Perhaps the greatest scientific fraud of all time was perpetrated in 1912 when Charles Dawson, a man with a driving ambition to gain a coveted Fellowship of the Royal Society, supposedly discovered the missing link between man and ape.
The find actually consisted of: a human skull, around 500 years old; an orang-utan jawbone; and chimpanzee teeth filed down to accord better with an omnivorous diet.
The 'discovery' was made in the village of Piltdown, near Uckfield in Sussex, hence the adoption of the name Piltdown man. Dawson presented information on the finds, supposedly made over a period of several years, at a meeting of the Geological Society of London on December 18 1912.
There was a real desire for the so-called missing link to be found at last, and when some scholars weighed in behind the find as a major scientific breakthrough, others who had doubts tended to voice them with less volume than they would otherwise have used. Many avoided voicing them at all for fear of ridicule, and perhaps because they dearly wanted a major British discovery. The Emperor's New Clothes for the scientific community.

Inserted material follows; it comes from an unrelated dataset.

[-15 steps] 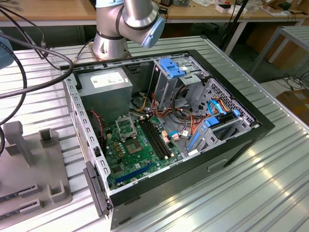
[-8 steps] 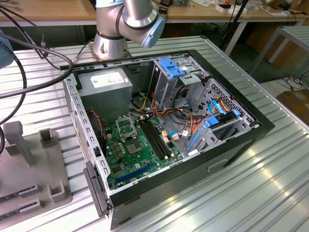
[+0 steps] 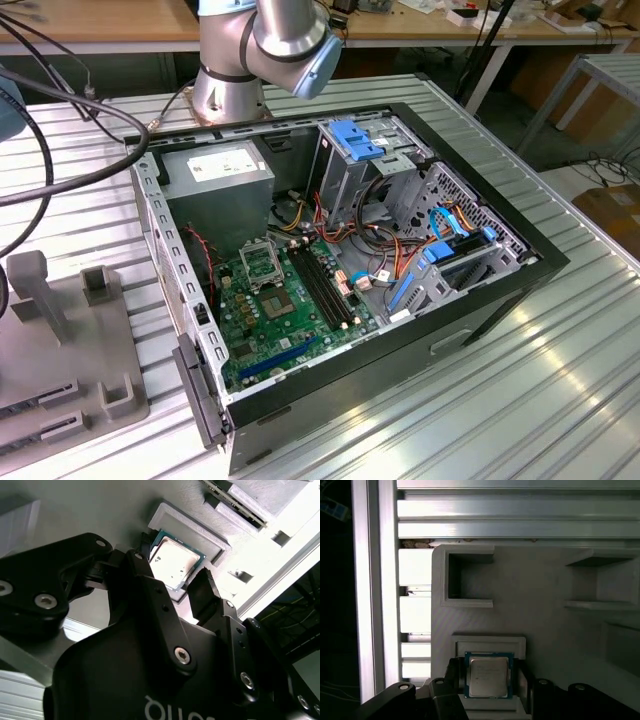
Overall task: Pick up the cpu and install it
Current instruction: 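Pick up the cpu and move it towards the insertion slot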
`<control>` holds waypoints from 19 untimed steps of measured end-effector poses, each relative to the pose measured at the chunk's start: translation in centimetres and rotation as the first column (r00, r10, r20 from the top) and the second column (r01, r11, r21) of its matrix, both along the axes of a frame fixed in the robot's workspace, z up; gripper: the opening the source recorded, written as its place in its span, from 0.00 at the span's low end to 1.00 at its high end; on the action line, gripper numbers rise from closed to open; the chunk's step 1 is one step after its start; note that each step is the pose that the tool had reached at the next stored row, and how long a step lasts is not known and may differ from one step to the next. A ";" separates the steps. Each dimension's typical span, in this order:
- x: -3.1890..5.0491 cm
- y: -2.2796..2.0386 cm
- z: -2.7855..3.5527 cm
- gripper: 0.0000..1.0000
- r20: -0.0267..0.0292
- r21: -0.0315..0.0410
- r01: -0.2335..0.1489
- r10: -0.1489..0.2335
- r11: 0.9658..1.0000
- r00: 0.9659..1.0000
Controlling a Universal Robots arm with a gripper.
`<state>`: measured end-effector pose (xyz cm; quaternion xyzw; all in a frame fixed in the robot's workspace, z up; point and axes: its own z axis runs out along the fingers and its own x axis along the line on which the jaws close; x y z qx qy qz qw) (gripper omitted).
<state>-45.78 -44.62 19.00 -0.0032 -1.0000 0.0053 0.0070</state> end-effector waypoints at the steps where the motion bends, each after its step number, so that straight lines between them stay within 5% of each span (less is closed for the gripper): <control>1: -0.01 0.01 0.00 0.57 0.000 0.000 0.000 0.000 1.000 1.000; 19: 0.01 0.01 0.08 0.57 0.000 0.000 0.000 0.000 1.000 1.000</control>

Scientists from outside Britain had more courage: most tellingly of all in 1923 Franz Weidenreich almost precisely identified what the fragments really were.
Oxford Professor of Anthropology Kenneth Oakley demonstrated beyond doubt that Piltdown Man was a hoax in 1953. A review of other finds by Dawson showed a great many were fakes, some extremely crude.
With an irony not realised at the time Sir Arthur Keith unveiled a memorial to Dawson near the site of the fin, including in his speech the words: "So long as man is interested in his long past history...the name of Charles Dawson is certain of remembrance." And he was quite right.